▶ **SOURCE DATA**
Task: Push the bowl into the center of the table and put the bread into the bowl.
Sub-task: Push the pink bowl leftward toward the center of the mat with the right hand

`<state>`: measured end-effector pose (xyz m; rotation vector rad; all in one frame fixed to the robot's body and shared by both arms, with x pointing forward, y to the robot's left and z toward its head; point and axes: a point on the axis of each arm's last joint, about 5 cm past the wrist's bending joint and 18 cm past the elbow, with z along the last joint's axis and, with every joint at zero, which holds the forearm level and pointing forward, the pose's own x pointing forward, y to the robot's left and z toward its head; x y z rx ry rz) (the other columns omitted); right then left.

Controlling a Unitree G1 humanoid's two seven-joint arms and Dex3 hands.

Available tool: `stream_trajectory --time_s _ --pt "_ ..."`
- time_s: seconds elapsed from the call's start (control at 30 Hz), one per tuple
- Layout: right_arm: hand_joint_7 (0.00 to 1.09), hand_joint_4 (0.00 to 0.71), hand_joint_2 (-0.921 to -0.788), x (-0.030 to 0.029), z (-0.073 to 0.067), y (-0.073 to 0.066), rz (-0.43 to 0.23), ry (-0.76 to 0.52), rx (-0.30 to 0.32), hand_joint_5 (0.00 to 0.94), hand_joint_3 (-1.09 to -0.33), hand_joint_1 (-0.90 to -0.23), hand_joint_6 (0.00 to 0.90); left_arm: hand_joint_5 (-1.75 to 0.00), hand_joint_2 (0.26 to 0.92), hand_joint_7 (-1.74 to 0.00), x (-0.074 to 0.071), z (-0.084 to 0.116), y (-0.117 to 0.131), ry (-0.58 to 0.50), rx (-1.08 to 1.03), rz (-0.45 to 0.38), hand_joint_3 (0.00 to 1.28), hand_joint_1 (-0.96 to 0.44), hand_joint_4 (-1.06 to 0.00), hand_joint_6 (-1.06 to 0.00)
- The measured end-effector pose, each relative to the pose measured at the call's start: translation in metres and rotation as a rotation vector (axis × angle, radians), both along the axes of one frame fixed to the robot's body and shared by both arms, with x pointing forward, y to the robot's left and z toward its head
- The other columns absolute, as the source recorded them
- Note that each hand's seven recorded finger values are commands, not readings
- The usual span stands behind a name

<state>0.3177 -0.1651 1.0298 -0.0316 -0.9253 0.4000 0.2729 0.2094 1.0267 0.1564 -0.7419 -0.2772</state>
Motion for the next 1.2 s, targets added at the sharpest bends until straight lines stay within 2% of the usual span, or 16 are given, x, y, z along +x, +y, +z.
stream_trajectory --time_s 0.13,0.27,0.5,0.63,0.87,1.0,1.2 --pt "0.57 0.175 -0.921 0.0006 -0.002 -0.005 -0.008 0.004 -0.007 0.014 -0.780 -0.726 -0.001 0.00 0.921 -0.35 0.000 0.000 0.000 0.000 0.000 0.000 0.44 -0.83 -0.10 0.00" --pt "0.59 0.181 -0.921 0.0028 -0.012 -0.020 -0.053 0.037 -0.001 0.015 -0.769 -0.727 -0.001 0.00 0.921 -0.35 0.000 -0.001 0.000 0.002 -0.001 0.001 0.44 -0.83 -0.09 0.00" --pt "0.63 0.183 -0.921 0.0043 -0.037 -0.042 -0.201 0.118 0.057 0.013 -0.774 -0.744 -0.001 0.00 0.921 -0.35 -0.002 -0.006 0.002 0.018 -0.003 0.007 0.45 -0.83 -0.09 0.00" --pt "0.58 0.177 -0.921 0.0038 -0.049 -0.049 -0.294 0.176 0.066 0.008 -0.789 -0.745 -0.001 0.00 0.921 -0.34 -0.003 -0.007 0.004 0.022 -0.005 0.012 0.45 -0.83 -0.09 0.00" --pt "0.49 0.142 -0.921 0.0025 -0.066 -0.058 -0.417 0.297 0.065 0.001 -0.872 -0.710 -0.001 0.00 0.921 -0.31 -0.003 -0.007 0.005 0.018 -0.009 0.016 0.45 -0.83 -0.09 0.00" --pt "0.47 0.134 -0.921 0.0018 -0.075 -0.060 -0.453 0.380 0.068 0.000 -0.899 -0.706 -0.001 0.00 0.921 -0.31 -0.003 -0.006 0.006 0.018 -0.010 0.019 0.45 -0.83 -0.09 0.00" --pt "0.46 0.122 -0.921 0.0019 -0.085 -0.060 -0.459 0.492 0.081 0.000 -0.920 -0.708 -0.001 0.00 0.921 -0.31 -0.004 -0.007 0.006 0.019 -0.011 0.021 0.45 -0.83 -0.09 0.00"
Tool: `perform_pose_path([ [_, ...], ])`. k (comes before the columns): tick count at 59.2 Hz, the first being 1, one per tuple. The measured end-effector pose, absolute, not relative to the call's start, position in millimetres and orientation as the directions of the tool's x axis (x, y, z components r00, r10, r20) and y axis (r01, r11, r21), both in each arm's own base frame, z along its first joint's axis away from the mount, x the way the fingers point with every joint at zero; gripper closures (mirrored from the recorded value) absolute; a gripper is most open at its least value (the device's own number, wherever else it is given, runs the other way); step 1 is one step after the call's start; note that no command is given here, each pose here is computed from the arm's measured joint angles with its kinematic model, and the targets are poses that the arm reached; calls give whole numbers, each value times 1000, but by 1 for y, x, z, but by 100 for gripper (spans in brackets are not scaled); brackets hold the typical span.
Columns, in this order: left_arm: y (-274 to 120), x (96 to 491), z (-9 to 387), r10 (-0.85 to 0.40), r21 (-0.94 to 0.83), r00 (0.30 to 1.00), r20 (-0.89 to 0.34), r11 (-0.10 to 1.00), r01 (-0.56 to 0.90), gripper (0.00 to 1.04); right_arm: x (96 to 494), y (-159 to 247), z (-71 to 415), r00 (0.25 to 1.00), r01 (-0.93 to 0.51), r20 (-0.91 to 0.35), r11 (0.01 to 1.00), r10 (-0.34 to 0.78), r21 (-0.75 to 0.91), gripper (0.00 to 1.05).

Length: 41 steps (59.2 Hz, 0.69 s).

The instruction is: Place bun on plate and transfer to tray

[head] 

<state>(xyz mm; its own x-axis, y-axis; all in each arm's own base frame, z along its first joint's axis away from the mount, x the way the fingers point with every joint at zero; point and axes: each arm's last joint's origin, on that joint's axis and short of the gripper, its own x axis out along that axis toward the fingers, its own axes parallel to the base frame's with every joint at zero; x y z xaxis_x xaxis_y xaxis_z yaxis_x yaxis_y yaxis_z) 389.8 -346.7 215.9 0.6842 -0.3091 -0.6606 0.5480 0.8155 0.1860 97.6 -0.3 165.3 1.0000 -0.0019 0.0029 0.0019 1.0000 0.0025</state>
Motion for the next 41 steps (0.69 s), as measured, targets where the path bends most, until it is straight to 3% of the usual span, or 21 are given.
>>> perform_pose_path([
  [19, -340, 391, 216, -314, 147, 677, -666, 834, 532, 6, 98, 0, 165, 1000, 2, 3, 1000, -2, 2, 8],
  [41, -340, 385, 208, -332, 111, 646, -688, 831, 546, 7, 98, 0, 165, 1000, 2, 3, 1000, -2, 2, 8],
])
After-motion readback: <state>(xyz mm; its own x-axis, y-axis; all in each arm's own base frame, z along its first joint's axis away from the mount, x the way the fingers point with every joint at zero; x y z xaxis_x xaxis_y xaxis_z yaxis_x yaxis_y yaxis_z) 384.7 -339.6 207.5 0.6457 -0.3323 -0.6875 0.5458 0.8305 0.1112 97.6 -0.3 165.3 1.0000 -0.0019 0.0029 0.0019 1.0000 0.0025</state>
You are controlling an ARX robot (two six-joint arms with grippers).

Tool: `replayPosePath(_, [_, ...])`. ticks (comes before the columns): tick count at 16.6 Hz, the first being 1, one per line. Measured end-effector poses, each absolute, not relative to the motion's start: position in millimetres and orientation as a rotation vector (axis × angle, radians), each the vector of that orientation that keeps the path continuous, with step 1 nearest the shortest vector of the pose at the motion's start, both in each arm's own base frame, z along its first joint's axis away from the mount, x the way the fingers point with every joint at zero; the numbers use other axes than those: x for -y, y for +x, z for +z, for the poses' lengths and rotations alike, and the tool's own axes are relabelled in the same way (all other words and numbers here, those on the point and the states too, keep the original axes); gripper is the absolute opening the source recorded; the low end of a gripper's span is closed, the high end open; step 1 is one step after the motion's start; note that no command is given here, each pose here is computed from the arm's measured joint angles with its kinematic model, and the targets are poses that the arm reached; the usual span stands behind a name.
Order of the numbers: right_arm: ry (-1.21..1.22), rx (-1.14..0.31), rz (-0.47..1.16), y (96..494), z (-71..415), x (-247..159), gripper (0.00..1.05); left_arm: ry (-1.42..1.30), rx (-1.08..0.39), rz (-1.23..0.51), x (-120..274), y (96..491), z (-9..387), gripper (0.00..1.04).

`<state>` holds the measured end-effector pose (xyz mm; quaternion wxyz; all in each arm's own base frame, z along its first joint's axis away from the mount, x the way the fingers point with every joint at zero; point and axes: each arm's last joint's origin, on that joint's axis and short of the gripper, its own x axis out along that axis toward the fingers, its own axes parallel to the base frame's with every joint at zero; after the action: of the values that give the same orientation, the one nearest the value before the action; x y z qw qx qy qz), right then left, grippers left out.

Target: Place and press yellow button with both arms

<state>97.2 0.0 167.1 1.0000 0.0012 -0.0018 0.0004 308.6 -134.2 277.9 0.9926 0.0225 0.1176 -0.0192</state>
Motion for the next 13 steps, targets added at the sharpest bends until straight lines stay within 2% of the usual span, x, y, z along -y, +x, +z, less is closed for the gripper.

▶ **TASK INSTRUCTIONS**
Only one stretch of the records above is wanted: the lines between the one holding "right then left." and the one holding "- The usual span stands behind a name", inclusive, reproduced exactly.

▶ **RESPONSE TO THIS TASK**
`<state>`: measured end-effector pose (xyz m; rotation vector rad; all in one frame fixed to the robot's body and shared by both arms, with x pointing forward, y to the robot's left and z toward its head; point and axes: a point on the axis of each arm's last joint, about 5 cm past the wrist's bending joint and 18 cm past the elbow, with z along the last joint's axis and, with every joint at zero, which holds the forearm level and pointing forward, the pose's own x pointing forward, y to the robot's left and z toward its head; x y z rx ry rz) (the other columns omitted); right then left.

Controlling a Unitree G1 humanoid's two seven-joint arms and Dex3 hands.

Available tool: `stream_trajectory --time_s _ --pt "_ ..."`
- time_s: seconds elapsed from the call's start (control at 30 Hz), one per tuple
- Layout: right_arm: hand_joint_7 (0.00 to 1.09), hand_joint_4 (0.00 to 0.71), hand_joint_2 (-0.921 to -0.788), x (-0.030 to 0.029), z (-0.073 to 0.067), y (-0.073 to 0.066), rz (-0.43 to 0.23), ry (-0.76 to 0.52), rx (-0.30 to 0.32), hand_joint_5 (0.00 to 0.94), hand_joint_3 (-1.09 to -0.33), hand_joint_1 (-0.90 to -0.23), hand_joint_6 (0.00 to 0.90); left_arm: hand_joint_5 (-1.75 to 0.00), hand_joint_2 (0.26 to 0.92), hand_joint_7 (-1.74 to 0.00), x (-0.074 to 0.071), z (-0.084 to 0.116), y (-0.117 to 0.131), ry (-0.58 to 0.50), rx (-1.08 to 1.03), rz (-0.45 to 0.38), hand_joint_3 (0.00 to 1.28), hand_joint_1 (-0.96 to 0.44), hand_joint_4 (-1.06 to 0.00), hand_joint_6 (-1.06 to 0.00)
- The measured end-effector pose, each relative to the pose measured at the call's start: translation in metres and rotation as a rotation vector (axis × angle, radians), both along the axes of one frame fixed to the robot's body and shared by both arms, with x pointing forward, y to the robot's left and z toward its head
- The other columns absolute, as the source recorded them
- Note that each hand's seven recorded finger values are commands, not readings
- The usual span stands behind a name

The answer has been fully written out.